How the first pipe band side drums were made
Of those three, the side drum has evolved the most radically. The first pipe band side drums were colorfully painted wood shells with calfskin heads held taut by ropes tying the top and bottom head-retaining rims together.
Catgut snares stretching across the bottom head provided the “scratchy” sharp sound so essential and effective for projecting to the farthest soldiers in the formation.
(Those ropes are still seen today, though vestigial and just for show, dangling from some band’s drums.) With the introduction of cast-metal lugs installed on the shell, tension screws from the rims to the lugs replaced the rope tensioning system, and allowed considerably tighter heads.
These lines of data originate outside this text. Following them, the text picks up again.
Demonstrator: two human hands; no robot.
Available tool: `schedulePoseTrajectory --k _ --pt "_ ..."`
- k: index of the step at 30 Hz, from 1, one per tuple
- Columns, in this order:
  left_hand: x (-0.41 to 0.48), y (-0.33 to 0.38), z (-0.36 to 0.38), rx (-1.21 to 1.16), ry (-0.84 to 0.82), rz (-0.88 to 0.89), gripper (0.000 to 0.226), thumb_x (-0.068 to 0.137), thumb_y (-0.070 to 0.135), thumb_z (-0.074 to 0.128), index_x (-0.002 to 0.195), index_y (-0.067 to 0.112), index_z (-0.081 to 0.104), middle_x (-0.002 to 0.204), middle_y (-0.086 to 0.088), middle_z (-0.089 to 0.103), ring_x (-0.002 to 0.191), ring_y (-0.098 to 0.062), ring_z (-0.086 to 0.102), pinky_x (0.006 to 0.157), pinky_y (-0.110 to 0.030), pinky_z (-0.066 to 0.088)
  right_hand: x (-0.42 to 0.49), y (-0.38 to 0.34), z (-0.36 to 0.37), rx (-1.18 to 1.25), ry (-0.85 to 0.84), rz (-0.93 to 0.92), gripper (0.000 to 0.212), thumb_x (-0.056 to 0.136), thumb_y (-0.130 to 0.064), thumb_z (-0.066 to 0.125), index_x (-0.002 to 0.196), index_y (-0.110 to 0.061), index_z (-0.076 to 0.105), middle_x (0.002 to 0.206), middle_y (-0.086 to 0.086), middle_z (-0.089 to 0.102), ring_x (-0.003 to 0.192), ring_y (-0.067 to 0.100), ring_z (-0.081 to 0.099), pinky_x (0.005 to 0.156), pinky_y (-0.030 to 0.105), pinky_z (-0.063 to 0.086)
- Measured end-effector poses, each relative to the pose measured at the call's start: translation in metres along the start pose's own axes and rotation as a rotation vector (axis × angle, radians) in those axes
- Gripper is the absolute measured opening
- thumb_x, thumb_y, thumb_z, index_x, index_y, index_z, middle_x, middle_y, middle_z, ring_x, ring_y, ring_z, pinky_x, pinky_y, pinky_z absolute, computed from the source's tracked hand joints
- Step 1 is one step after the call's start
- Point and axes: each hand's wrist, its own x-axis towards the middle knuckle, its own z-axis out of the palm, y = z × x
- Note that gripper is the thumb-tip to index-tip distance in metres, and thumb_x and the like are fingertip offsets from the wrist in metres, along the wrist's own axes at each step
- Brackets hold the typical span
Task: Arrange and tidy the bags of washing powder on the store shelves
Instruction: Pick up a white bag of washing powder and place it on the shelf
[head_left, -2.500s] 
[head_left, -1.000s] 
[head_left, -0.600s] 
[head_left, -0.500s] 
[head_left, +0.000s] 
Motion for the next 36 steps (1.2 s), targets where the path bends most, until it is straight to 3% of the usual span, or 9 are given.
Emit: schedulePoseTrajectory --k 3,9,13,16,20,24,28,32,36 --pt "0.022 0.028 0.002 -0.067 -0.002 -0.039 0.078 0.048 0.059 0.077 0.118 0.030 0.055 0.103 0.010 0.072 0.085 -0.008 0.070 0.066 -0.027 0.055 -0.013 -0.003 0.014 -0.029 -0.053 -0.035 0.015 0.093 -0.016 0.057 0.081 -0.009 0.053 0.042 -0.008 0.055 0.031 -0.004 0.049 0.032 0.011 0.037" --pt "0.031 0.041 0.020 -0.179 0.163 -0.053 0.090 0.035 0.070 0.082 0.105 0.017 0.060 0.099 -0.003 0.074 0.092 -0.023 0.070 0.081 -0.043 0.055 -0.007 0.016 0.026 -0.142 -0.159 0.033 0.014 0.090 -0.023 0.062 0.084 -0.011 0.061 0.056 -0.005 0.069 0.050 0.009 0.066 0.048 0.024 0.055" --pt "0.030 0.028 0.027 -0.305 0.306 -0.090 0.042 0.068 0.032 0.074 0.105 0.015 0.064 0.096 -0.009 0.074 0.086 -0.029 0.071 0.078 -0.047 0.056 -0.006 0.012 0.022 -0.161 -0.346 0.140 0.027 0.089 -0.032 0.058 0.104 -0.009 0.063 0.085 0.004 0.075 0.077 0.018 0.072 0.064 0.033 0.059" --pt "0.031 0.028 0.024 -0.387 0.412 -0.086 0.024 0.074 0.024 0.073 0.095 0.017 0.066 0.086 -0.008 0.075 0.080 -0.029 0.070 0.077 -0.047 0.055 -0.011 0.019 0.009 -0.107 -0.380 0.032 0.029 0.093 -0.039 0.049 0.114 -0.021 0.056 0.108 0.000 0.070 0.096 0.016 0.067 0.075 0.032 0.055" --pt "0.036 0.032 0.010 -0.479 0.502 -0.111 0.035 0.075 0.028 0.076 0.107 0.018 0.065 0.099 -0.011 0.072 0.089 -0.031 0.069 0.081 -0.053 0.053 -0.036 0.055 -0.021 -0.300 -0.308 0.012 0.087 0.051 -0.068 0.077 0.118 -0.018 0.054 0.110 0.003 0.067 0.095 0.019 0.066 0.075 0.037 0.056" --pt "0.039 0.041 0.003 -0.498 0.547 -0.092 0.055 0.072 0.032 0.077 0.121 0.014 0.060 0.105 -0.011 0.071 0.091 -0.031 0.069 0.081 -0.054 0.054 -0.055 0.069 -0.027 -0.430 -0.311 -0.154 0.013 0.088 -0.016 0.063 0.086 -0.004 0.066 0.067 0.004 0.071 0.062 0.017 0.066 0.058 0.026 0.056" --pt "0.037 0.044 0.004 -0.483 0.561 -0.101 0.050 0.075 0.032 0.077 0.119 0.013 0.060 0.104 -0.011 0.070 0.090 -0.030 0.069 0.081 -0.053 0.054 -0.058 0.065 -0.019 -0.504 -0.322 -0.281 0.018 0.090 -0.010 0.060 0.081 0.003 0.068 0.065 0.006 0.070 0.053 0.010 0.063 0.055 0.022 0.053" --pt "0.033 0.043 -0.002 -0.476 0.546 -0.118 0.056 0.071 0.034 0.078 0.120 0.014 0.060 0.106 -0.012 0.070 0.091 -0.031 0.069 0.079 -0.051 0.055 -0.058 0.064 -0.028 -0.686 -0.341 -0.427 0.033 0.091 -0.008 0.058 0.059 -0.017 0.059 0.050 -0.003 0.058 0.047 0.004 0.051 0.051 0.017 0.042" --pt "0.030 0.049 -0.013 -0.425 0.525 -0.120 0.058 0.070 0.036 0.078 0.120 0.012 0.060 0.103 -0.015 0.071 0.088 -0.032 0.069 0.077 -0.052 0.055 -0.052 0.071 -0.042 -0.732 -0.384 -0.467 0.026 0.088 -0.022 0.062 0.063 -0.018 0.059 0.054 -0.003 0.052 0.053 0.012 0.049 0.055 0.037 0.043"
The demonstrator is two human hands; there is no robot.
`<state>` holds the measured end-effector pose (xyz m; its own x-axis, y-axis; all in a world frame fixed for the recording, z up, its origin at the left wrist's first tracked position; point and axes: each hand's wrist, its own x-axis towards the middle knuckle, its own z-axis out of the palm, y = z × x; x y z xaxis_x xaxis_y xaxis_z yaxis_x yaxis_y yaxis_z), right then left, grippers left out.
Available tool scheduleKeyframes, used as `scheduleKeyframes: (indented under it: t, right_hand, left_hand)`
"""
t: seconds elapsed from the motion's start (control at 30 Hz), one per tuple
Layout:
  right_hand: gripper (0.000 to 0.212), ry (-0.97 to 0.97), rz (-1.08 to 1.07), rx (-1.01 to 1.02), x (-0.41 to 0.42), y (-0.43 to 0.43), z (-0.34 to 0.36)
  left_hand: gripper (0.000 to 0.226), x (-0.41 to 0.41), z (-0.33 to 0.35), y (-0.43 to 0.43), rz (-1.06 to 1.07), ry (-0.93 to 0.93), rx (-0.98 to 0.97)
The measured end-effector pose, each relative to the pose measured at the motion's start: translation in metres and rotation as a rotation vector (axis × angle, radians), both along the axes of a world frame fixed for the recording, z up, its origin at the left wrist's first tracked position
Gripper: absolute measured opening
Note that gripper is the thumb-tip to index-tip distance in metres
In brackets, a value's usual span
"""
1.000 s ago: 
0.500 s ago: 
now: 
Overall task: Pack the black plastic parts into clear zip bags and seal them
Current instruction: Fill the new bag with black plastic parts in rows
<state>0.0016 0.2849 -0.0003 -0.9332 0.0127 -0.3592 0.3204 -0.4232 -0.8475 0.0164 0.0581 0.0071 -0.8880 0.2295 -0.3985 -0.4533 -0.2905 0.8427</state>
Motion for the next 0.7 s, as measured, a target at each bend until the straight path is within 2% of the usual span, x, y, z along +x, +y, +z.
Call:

Similarly, wire strand snares replaced the catgut, and this further enhanced the crispness already improved by the higher tensioned heads.
Recently, a second snare assembly (then-unique to pipe band drumming but now embraced by some high school and college bands, and drum and bugle corps) was added to the top head, to boost the crispness yet another notch. This was soon followed by an even stronger head tensioning system pioneered by Premier Percussion, wherein the top and bottom rims are not attached to shell lugs, but instead “float” across the shell on a unified rim structure. This made possible such incredibly high tension that Premier actually launched a new line of drums designated HTS, for High Tension Snare. Probably 90% of the first pipe bands in the world now use a Premier HTS.